- Required action -
Figure out the number of lines in the data that hold the string "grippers". Reply with that figure only.

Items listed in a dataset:
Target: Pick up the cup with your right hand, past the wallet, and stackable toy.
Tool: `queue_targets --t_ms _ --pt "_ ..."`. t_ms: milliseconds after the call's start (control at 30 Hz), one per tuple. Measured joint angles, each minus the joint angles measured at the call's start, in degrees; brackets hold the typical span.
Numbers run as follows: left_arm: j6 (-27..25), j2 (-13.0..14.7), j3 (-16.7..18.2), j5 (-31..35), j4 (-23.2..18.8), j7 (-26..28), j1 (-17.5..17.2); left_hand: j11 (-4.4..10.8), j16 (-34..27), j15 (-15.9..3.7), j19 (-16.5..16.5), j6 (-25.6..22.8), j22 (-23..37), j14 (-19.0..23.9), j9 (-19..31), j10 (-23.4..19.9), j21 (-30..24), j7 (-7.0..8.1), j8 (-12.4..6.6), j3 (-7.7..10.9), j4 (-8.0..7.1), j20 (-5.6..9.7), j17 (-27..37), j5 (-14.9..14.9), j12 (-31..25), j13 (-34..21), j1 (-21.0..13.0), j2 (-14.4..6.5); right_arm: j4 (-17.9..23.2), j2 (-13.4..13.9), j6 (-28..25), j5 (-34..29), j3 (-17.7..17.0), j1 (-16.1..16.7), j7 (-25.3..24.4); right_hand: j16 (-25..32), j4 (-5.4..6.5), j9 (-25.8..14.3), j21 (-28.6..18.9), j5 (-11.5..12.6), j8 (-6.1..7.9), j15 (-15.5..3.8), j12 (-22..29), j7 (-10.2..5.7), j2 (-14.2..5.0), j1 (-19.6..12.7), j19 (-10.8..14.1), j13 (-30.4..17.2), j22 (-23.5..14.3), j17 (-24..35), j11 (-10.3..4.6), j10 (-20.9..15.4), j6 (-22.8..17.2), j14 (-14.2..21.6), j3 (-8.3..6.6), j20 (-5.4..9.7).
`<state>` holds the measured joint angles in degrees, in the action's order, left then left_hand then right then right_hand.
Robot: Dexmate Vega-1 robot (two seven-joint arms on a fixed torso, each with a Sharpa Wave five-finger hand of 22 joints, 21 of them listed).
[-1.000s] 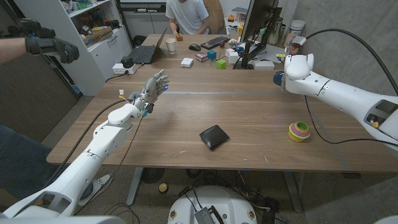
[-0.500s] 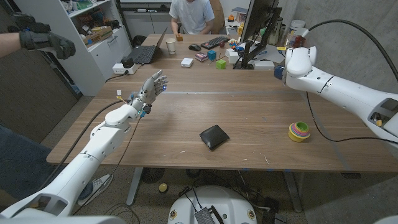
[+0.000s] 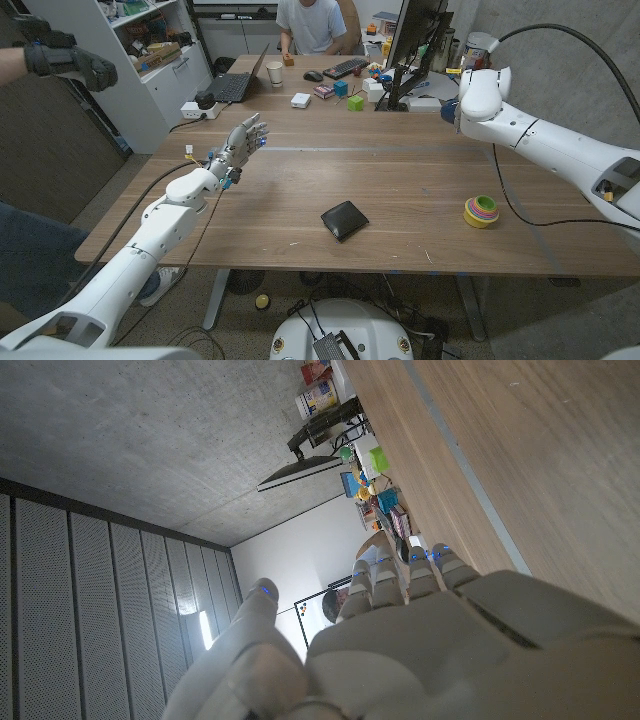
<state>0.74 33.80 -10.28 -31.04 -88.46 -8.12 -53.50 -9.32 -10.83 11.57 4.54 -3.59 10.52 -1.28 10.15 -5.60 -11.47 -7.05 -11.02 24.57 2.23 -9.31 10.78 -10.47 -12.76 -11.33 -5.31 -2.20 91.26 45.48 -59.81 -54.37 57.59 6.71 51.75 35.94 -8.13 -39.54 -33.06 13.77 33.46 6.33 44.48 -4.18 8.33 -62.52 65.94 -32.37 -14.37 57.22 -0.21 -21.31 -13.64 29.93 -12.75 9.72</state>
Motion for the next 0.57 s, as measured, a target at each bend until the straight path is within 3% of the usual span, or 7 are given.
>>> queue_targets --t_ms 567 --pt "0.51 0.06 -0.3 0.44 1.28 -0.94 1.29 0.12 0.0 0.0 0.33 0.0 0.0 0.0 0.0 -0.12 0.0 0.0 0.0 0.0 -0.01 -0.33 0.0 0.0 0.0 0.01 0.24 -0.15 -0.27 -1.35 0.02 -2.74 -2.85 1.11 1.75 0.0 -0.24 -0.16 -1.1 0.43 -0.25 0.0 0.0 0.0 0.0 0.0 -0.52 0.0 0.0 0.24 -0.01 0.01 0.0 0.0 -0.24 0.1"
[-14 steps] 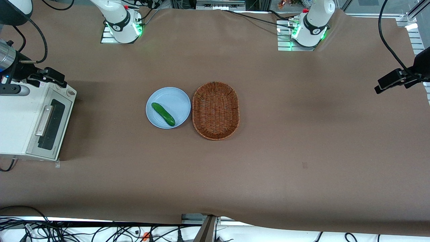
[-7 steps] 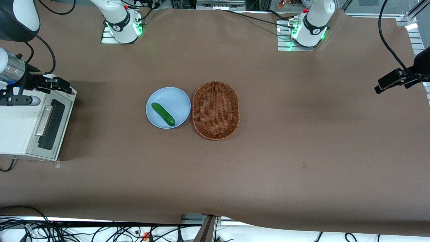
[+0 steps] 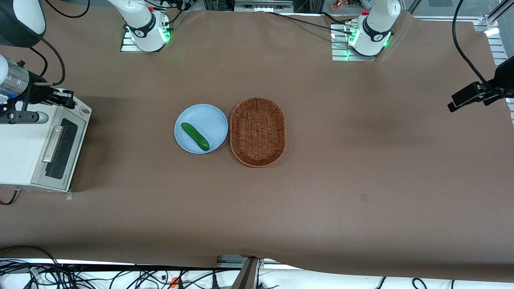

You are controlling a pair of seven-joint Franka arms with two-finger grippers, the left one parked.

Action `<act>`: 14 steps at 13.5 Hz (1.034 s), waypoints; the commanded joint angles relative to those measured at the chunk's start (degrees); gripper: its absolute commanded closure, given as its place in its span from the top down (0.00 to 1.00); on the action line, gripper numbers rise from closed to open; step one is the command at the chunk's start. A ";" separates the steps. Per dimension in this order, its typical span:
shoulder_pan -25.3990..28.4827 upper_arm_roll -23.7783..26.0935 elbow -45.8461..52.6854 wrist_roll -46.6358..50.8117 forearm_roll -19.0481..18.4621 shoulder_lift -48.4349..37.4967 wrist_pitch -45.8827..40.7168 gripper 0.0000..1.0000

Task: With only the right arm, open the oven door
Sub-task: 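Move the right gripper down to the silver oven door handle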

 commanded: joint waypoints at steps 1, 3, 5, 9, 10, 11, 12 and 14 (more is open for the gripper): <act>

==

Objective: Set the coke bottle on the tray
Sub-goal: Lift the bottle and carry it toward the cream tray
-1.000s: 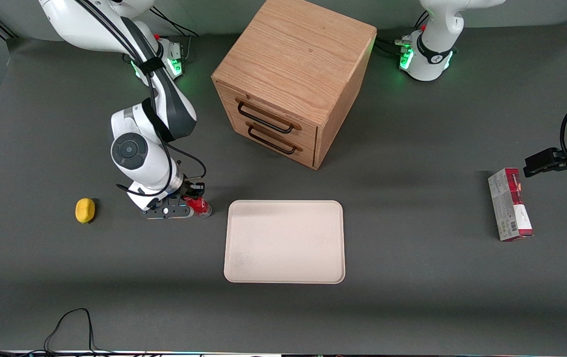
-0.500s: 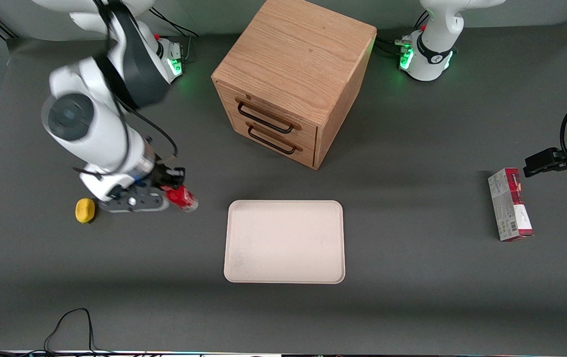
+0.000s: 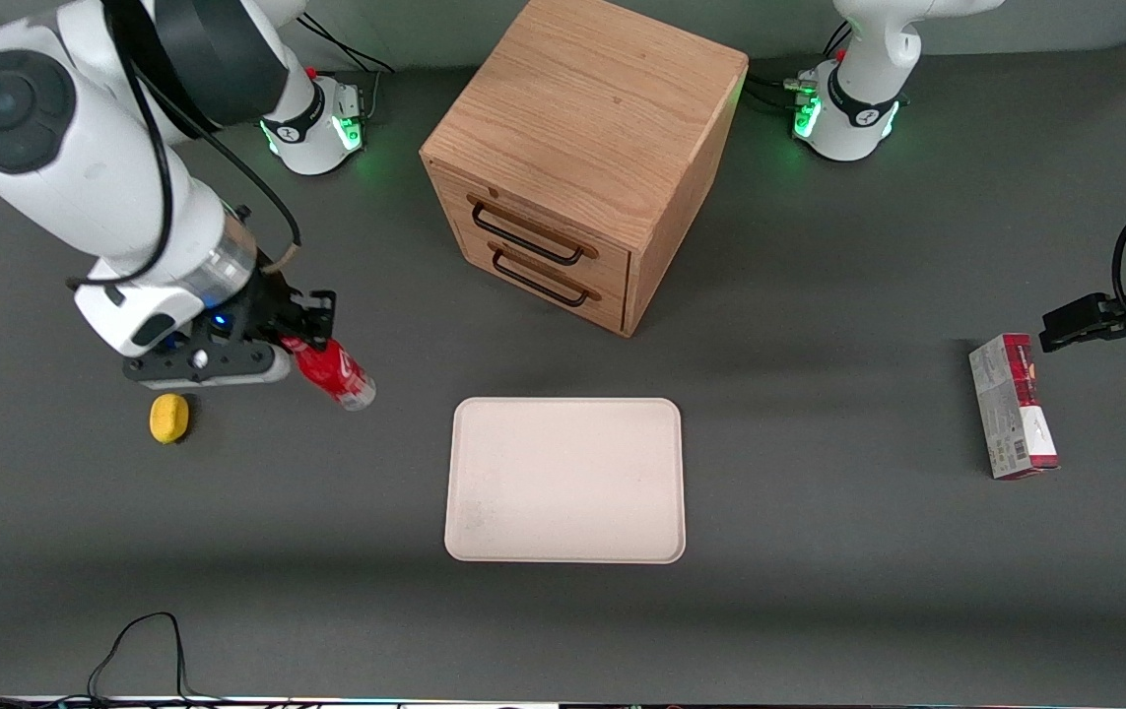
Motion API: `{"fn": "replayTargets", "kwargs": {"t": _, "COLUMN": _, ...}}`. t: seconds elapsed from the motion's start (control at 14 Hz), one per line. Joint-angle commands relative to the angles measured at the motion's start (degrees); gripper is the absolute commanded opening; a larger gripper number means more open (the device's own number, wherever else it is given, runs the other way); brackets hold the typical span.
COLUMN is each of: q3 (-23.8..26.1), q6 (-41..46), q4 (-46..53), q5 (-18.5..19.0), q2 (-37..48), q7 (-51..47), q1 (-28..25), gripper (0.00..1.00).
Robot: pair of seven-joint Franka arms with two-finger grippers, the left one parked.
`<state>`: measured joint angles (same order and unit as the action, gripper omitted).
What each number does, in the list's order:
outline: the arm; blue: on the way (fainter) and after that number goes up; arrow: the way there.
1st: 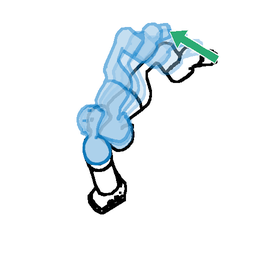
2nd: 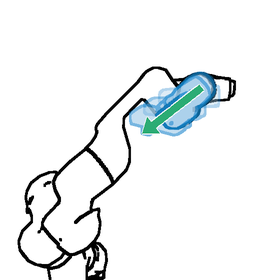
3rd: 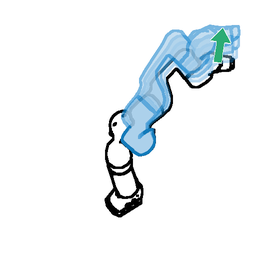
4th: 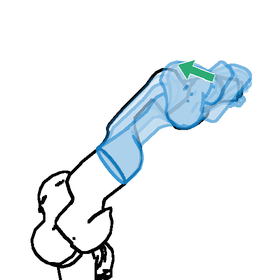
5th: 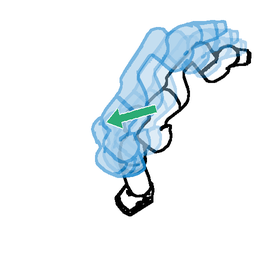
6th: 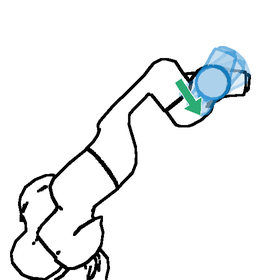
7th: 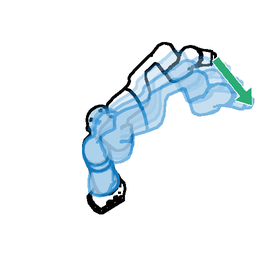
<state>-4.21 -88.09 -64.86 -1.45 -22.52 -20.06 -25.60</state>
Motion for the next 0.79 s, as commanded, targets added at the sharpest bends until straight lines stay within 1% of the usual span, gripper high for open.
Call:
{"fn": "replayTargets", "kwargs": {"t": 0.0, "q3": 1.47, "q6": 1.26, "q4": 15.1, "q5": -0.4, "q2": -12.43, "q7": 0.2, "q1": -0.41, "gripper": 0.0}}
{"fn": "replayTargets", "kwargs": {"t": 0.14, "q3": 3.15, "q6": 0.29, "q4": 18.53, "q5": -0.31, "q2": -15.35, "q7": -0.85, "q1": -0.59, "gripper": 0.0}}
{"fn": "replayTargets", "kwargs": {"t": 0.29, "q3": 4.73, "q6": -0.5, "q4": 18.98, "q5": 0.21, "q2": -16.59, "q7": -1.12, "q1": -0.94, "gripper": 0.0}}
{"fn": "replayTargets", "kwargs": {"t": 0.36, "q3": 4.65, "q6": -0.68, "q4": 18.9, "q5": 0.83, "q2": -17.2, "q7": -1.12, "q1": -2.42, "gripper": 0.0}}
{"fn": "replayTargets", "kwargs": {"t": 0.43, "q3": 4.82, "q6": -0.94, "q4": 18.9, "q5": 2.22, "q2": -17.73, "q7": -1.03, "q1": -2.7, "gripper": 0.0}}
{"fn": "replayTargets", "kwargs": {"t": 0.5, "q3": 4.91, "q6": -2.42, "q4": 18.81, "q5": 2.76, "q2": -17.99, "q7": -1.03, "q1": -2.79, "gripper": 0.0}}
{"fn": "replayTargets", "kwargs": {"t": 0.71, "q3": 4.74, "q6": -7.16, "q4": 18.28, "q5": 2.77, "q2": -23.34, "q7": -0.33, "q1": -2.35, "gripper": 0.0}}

- Solved exercise -
2